I'm curious what school you went to, there can't be a lot of universities that teach Haskell?


University of Texas at Austin teaches Haskell to 2nd year students in a required course: CS 337 - Theory in Programming Practice.

Programming Languages is also taught in Haskell, but it's an optional course and languages varies by professor.


Imperial College London, I believe the Oxford also teach Haskell to first year CS students.


Glasgow University teaches Haskell to 2nd year students.


University of Bristol teaches Haskell in the first year (along with C, Java and a Prolog varient called Frill) if you're doing CS or CSE (Computer Systems Engineering, four year mix of CS and EE).

I wouldn't be surprised if Oxford and Cambridge both teach it as well since last I looked (well over a decade ago now) their CS courses had a heavy theoretical slant and Haskell and the Lambda calculus go together well!

I'd imagine that the likelihood of being taught Haskell at university correlates well with the university treating CS as an offshoot of it's maths department.


I will learn Haskell if you people will stop spamming me about it.


I dunno, even on here it gets less press than Python, Ruby or even Go.
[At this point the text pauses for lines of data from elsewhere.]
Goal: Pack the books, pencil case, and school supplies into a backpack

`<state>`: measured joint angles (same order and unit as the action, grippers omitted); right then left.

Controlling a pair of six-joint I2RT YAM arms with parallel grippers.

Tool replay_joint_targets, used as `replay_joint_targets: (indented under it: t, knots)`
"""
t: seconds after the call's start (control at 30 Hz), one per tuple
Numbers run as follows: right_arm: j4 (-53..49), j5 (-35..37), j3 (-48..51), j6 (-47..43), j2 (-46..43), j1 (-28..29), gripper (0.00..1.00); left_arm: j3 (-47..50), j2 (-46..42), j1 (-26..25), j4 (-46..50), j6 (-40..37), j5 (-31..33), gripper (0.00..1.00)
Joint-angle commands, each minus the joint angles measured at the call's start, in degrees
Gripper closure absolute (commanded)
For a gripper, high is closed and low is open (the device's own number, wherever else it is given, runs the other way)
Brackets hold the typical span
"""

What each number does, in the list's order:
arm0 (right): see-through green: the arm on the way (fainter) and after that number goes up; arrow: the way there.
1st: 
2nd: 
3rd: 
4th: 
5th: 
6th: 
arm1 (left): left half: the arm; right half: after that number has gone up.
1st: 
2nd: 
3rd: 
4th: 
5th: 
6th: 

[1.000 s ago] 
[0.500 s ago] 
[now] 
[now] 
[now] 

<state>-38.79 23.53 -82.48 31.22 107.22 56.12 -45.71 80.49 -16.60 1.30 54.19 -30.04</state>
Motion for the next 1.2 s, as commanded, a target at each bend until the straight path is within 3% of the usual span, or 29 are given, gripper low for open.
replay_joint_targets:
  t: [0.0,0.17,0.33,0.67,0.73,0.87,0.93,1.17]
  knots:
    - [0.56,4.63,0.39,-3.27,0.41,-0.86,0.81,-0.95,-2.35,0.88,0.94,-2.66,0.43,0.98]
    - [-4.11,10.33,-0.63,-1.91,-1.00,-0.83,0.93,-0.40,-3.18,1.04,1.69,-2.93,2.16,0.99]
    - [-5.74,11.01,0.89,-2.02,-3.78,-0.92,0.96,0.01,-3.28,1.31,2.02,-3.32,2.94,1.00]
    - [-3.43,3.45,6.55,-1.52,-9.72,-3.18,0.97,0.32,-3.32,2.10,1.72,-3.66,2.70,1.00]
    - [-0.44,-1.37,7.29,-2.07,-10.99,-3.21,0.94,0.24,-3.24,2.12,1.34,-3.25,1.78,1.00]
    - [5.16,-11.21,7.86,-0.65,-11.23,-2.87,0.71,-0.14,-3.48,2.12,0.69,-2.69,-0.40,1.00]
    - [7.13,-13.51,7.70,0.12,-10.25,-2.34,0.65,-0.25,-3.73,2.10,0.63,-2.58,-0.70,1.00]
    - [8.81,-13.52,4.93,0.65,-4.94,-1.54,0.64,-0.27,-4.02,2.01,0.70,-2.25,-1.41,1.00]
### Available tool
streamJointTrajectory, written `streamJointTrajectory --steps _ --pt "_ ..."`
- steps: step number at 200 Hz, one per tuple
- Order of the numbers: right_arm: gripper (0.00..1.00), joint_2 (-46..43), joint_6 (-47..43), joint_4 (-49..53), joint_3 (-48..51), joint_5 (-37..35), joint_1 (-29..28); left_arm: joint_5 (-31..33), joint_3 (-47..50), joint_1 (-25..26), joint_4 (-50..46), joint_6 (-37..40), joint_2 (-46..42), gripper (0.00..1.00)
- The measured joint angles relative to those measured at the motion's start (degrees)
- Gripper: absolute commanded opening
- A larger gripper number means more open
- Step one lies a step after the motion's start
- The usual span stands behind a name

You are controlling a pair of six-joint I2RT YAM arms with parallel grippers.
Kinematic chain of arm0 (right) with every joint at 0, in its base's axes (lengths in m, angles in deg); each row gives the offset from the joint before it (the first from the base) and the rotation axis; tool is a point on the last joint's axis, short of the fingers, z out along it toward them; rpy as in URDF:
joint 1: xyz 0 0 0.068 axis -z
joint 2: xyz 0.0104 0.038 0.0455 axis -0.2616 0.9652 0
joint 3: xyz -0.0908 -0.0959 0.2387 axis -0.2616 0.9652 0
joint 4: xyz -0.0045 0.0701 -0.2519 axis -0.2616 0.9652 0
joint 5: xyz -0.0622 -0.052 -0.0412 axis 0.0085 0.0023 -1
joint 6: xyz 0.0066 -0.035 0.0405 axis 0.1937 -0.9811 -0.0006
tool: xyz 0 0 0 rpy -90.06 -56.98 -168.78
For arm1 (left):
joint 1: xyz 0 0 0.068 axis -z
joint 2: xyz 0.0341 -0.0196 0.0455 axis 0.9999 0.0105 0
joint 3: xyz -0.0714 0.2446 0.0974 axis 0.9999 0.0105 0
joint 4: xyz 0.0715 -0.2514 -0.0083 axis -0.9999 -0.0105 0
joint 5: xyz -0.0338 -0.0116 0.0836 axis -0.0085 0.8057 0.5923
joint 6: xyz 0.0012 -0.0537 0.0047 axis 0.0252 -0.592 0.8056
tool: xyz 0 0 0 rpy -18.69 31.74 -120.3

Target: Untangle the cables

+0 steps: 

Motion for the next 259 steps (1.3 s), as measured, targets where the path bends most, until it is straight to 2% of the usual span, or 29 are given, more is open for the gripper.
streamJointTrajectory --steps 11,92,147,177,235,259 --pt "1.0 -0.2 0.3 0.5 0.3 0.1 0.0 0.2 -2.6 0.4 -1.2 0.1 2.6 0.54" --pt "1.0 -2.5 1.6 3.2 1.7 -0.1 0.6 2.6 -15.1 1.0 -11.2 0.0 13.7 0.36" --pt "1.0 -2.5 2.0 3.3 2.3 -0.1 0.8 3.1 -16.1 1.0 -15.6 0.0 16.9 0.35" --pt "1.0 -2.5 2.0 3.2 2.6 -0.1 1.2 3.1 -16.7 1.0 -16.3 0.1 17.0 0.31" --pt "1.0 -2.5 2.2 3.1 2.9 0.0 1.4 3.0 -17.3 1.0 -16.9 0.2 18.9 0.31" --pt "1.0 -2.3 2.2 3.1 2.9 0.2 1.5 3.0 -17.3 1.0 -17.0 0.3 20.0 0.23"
It's just since most people already know imperative programming well, the Python/Ruby/Go articles that get upvoted tend to be a bit more advanced.

Will you stop using Python? Or would you not learn Python?


i don't read any page about ruby. why do you read everything about haskell?


Does FP really help reasoning about programs in a better way? I have a hard time believing that, since what ever logical errors I do in programs can easily manifest themselves in FP programs as well.

Having tried a little Haskell myself, the same bugs that I have in imperative code also appear in functional code, albeit with a different form.